Как в старое недоброй памяти время, пропустив два двадцать вторых, я впрыгнул в класс уже на ходу. Со звонком вторая смена отчаливала в шесть уроков выброшенного времени. Я его не оплакиваю: избыток времени — то же, что избыток веса. Времени всегда должно не хватать — как салата «оливье» (а вот заварки жалеть не надо, если уж котелок варит).
Спросить про Лару у того же Берлинского? Ну и пусть облажает: «А не хочешь мой портфель поносить, пока она болеет?» Мы люди негордые, как говорит папа.
Перекупалась-таки.
Лара
Предположим, Лару и подменила бы какая-нибудь смазливая школьная мордашка — разве ей по силам равняться с Лариной одержимостью собою? Это только говорится: не хлебом единым… Лара жива была исключительно своей внешностью, ни на что более не размениваясь. Род умопомешательства, а оно заразительно.

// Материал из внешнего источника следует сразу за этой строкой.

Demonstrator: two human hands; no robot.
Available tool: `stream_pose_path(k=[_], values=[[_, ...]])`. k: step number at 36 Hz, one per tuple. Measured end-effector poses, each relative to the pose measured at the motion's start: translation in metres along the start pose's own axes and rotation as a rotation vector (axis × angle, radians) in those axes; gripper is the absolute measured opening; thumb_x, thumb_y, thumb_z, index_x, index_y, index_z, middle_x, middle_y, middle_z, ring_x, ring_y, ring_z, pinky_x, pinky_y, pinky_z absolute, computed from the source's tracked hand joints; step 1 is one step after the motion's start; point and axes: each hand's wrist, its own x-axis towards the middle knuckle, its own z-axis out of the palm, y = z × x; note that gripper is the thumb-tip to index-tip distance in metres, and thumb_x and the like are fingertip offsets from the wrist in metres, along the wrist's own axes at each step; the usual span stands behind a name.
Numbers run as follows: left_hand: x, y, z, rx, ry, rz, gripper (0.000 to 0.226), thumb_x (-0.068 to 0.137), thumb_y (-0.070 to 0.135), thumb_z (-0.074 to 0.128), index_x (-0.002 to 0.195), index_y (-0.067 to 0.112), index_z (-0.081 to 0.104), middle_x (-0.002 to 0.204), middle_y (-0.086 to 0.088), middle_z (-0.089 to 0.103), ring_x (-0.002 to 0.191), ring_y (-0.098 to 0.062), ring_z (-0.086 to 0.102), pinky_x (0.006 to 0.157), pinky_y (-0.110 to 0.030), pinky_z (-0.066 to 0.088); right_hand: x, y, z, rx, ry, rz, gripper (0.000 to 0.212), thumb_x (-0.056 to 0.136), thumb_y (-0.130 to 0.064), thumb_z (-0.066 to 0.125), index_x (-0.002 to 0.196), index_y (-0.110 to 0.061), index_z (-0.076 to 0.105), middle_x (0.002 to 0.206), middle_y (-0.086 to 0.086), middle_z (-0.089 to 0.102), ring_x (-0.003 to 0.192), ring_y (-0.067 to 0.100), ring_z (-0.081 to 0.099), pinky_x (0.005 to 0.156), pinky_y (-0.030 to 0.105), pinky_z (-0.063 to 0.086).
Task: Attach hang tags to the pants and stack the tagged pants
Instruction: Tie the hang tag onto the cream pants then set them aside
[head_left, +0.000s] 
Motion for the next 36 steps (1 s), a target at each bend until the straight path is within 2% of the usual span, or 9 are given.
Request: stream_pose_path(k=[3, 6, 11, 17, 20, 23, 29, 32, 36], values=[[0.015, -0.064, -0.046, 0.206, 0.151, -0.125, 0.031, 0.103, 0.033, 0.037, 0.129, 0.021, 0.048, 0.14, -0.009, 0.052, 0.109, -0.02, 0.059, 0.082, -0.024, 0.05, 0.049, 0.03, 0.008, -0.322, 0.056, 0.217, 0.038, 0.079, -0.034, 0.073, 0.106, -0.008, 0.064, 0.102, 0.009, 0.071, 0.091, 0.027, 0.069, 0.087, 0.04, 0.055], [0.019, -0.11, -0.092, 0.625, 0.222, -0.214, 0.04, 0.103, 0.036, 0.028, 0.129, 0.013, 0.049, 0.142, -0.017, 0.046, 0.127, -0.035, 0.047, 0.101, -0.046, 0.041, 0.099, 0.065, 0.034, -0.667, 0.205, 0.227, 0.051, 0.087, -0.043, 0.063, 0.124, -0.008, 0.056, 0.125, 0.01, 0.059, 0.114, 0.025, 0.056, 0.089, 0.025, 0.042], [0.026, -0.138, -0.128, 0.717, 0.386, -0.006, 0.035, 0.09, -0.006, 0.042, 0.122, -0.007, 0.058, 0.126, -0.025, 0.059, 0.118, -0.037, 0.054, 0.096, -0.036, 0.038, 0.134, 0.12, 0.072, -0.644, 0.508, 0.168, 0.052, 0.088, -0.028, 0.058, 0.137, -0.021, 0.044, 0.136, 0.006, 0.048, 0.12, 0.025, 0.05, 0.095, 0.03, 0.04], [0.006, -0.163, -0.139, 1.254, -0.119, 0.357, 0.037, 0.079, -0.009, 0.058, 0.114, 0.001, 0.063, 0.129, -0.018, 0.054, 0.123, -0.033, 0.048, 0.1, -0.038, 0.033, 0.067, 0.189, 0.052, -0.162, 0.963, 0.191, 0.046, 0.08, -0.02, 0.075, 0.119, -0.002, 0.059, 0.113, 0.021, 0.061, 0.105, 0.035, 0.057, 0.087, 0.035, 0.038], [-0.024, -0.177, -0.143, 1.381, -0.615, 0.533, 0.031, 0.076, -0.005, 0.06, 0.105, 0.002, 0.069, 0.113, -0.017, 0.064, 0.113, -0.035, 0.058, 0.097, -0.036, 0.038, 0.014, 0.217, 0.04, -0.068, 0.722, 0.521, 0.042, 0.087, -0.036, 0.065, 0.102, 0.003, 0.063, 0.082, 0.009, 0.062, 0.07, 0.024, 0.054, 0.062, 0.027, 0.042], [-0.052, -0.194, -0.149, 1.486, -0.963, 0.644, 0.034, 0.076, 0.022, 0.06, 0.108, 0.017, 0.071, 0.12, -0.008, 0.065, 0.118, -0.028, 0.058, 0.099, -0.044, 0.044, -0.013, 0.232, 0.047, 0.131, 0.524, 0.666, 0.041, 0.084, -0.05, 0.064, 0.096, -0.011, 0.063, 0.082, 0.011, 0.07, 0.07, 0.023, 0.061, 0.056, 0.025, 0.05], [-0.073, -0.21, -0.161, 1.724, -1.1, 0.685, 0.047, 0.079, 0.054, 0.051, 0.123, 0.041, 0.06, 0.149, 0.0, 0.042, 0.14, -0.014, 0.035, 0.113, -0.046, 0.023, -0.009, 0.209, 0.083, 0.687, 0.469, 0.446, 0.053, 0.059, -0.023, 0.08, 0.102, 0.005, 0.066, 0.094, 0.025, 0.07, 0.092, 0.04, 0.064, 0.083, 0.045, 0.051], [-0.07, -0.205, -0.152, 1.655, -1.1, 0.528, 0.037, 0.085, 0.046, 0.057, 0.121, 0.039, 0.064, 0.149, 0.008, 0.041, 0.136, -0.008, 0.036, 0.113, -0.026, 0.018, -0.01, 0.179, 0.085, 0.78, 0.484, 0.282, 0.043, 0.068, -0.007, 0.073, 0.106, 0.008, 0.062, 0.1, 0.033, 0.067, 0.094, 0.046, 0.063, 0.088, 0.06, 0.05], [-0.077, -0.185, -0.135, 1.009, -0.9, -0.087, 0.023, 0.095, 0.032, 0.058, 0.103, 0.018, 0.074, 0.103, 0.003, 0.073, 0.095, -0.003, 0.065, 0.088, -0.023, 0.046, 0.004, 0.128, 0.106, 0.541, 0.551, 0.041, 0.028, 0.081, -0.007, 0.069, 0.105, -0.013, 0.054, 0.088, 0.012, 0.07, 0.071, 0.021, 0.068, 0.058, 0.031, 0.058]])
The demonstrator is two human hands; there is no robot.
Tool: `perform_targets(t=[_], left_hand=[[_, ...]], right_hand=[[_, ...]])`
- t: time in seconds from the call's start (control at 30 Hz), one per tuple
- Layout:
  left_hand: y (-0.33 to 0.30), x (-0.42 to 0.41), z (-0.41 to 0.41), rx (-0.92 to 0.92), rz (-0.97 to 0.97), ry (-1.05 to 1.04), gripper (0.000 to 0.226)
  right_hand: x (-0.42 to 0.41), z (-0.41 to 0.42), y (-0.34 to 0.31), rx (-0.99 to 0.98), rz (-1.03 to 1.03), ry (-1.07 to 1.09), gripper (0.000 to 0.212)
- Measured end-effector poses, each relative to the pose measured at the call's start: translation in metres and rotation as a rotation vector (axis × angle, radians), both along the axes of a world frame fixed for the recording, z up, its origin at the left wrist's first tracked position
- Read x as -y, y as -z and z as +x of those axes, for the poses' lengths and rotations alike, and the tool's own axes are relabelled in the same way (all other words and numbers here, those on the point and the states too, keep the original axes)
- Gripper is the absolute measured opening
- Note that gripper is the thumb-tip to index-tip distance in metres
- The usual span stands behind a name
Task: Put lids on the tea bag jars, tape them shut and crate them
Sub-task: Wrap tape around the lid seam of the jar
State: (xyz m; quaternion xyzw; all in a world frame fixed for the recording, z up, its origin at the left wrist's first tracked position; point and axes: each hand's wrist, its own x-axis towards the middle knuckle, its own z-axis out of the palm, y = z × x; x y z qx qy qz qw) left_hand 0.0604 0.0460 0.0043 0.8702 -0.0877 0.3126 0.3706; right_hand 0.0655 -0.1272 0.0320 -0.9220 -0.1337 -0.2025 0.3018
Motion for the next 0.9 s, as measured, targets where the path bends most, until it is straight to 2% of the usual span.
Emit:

Я не в счет, мой случай — случай вакцинации. Прививка от Лары действует, отсюда и симптомы любовного недуга. Знать, предрасположен.
Зато притаившийся в темноте персонаж Куприна уже не может обходиться без ежедневной вмазки. Ждет не дождется Лары, у него ломка. А она даже не позвонила — предупредить, что больна. И свой телефон не дает: «Соседи сообщат в школу, что ко мне звонят мужчины, Инна только того и ждет».
Даже не знаю, чего мне хотелось больше, чтобы он меня окликнул (и вздыхал бы потом: связался черт с младенцем) или, наоборот, — не посмел? К Берлинскому сунулся бы кто: «А где Лара?» — «А какое ваше собачье дело?» Отчасти оба моих пожелания осуществились: он побрел за мной к остановке, но молча, может быть, в надежде, что я с ним заговорю. Мы «не представлены». Завидев автобус, нерешительно шагнул ко мне. На языке дипломатов это называется декларацией о намерениях. Но я недипломатично уехал.
С какой книгой я буду ужинать? Это могли быть чеховские рассказы — «пестрые». Мог быть «Швейк». Или «Милый друг». «Три мушкетера» тоже. Но не Диккенс, которого впервые я прочитал двадцать лет спустя. И то «Повесть о двух городах» — про Париж. С «мисс» из английских романов отношения не складывались. Только однажды меня поманила пальчиком отважная Джоанна, переодетая пугливым Джоном. А еще это мог быть Кун, открытый на сто сорок седьмой странице, мой любимый миф: «Вдруг перед скорбным Адметом предстал Геракл. Он ведет за руку женщину, закрытую покрывалом».
Нельзя сказать, что чтению я уделял мало времени. Но я перечитывал одни и те же книги, а в них — одни и те же места. Как и в мечтах, до бесконечности примерял на себя одну и ту же сцену из фильма или неделями мог слушать «Неоконченную» Шуберта.
Не успел я закрепить между сахарницей и тарелкой многостраничный том, весь в брызгах былых трапез, как стук из коридора:
— К телефону!
— Мама, телефон!
Комната была поделена на две. Злата Михайловна, моя мама, быстро вышла и так же быстро вернулась.